Geography
- Location: Lele, Lalitpur, Bagmati Province, Nepal
- Coordinates: 27°34′36″N 85°18′56″E﻿ / ﻿27.5767138°N 85.3156409°E

Organisation
- Type: Specialist

Services
- Emergency department: Yes
- Beds: 110 beds
- Speciality: Leprosy

History
- Opened: 1957

Links
- Website: https://tlmnepal.org

= Anandaban Hospital =

Government hospital in Biratnagar, Nepal

Anandaban Hospital aka Anandaban Leprosy Hospital is a non-government specialized tertiary leprosy care hospital located in Lele, Lalitpur in Bagmati Province of Nepal. It provides service to about 50,000 leprosy and general patients every year.

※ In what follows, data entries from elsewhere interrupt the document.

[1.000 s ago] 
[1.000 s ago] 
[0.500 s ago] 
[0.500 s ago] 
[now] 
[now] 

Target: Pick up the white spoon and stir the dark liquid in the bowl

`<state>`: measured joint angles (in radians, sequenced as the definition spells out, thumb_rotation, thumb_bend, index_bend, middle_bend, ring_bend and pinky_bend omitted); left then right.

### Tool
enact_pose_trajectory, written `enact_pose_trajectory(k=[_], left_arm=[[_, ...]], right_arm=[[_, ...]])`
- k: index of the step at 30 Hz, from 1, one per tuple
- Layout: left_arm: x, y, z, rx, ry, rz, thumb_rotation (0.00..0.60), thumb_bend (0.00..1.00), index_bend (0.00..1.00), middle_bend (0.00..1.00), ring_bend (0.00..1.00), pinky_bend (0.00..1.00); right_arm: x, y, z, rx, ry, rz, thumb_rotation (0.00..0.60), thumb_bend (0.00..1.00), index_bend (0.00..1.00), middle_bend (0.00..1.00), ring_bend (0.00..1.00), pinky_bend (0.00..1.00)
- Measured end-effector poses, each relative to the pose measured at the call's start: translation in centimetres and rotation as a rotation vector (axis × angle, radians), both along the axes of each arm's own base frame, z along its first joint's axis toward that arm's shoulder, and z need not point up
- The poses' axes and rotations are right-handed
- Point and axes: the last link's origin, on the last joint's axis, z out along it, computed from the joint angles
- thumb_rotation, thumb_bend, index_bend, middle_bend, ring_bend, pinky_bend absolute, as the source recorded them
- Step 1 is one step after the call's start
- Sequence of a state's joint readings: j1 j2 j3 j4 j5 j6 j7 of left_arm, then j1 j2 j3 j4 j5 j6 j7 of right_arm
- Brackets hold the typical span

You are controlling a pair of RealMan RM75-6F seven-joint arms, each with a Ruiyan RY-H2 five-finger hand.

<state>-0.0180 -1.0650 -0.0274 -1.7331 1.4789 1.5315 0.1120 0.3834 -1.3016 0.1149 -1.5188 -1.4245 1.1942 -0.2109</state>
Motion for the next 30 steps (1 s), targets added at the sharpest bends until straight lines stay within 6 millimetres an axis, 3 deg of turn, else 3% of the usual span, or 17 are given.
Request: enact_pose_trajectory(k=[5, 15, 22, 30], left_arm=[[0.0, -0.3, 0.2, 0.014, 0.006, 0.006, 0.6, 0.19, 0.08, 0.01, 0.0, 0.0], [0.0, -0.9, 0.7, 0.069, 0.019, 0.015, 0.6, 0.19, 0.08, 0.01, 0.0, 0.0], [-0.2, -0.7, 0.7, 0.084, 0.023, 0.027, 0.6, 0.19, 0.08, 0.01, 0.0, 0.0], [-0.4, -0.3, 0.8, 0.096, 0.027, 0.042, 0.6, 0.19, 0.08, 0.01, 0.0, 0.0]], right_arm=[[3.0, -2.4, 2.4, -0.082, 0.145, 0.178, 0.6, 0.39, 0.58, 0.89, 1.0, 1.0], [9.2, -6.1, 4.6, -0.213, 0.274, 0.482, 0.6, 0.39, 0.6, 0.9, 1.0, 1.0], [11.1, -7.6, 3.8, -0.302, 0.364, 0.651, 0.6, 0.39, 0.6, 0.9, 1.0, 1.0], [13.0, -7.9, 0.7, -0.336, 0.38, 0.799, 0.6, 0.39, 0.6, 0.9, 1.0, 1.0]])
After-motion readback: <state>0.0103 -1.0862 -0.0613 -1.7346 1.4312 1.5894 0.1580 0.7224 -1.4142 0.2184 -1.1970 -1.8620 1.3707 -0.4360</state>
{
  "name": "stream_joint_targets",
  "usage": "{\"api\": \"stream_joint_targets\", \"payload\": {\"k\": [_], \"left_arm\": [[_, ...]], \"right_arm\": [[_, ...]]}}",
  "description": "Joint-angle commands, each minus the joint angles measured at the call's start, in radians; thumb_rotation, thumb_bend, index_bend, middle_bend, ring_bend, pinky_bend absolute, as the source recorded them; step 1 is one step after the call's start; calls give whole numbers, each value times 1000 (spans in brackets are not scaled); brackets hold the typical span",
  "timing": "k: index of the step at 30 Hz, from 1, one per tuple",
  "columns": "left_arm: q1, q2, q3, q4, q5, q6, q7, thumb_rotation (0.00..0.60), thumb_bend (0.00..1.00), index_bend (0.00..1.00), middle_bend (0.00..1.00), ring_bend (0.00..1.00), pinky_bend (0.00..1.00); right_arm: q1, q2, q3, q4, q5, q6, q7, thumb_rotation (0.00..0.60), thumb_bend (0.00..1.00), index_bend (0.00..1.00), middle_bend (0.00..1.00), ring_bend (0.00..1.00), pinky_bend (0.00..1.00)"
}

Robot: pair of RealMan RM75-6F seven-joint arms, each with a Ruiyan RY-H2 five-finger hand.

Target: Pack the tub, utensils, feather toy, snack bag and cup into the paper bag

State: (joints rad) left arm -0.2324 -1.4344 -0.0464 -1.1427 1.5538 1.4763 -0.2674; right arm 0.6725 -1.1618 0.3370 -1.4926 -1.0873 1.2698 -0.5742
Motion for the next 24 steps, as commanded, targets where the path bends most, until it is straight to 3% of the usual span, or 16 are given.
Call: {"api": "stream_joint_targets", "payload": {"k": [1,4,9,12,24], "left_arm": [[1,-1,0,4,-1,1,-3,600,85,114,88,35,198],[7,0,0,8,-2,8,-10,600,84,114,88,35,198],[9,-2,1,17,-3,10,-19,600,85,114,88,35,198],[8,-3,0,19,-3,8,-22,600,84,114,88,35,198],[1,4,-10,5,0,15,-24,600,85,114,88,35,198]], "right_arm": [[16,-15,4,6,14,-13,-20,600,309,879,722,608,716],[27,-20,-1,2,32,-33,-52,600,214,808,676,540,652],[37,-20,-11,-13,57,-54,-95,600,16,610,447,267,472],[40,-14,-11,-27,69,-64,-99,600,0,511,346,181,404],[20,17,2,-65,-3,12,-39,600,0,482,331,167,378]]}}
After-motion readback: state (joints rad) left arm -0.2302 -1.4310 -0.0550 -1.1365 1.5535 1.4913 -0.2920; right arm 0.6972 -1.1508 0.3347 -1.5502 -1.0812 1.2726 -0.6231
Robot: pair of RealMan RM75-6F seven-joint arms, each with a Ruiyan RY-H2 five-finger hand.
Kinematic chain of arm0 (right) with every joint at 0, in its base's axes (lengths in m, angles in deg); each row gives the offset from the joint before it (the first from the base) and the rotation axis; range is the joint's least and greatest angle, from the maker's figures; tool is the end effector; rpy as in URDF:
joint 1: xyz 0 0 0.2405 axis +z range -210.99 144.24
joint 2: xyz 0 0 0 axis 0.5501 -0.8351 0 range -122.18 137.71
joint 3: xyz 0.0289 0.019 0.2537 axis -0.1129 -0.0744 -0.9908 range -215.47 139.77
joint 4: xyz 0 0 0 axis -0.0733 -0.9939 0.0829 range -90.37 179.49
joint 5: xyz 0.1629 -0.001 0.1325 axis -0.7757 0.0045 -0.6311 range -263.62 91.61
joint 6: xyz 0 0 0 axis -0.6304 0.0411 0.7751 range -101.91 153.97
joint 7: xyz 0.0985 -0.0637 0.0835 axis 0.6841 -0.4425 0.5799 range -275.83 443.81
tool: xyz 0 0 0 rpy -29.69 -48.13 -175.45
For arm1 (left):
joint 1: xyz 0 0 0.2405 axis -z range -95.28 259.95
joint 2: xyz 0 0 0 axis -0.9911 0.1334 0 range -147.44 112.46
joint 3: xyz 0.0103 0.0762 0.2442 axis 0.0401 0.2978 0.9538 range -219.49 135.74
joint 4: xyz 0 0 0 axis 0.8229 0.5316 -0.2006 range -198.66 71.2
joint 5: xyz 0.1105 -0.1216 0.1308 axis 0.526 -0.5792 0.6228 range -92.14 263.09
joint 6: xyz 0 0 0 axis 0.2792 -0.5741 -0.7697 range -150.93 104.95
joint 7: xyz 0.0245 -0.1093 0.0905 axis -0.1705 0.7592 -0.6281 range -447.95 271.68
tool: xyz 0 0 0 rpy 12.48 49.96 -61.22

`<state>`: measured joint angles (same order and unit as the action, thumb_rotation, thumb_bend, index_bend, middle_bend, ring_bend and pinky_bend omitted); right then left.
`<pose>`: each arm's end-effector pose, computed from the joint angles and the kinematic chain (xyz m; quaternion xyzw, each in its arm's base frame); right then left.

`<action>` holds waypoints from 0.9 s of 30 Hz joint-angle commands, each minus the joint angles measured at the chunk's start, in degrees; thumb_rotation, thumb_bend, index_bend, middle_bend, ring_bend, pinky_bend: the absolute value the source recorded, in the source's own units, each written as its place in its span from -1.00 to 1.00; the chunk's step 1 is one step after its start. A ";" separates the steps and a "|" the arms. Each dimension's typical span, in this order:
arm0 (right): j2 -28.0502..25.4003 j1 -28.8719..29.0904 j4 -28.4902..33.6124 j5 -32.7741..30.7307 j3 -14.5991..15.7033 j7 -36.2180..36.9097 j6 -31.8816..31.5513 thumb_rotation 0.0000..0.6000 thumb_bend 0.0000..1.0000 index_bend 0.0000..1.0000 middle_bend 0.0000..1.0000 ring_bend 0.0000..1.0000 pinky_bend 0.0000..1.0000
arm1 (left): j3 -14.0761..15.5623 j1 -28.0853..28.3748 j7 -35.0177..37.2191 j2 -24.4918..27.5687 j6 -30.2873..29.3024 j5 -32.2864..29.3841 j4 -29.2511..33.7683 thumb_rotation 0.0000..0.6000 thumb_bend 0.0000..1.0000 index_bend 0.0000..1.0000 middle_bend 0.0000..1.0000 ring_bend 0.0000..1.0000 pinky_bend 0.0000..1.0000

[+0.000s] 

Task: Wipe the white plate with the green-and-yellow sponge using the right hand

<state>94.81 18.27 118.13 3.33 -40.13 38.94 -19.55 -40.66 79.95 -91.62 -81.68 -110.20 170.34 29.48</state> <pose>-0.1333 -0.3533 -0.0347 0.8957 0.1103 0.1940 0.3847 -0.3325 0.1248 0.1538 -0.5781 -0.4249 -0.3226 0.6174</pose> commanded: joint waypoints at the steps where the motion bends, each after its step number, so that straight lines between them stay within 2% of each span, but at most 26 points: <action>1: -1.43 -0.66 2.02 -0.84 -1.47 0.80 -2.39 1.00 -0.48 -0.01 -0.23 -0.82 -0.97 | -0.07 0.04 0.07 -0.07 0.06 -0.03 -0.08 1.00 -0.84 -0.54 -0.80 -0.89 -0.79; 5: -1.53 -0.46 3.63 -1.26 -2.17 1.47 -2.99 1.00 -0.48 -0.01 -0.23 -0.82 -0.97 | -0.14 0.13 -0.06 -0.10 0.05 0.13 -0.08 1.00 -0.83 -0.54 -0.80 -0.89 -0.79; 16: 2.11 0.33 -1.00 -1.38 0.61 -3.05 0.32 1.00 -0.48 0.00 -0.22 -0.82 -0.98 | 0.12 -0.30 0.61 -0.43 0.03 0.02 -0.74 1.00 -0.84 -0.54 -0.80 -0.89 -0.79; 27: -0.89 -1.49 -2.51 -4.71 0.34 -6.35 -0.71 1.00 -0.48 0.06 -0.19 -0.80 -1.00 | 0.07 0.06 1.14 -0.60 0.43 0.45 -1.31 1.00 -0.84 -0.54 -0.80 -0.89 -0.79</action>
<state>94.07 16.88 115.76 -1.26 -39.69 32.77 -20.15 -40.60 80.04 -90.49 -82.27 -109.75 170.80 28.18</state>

In partnership with International Nepal Fellowship, it runs Green Pastures Hospital and Rehabilitation Center in Pokhara.

== History ==
It was established in 1957 with the aid of the Christian International Non-government organisation, The Leprosy Mission (TLM) in Lele, the southern part of Lalitpur. Since 2005, TLM Nepal has been working as an independent NGO to provide specialist tertiary care and technical support for Leprosy control programs with the partnership between TLM International and the Government of Nepal.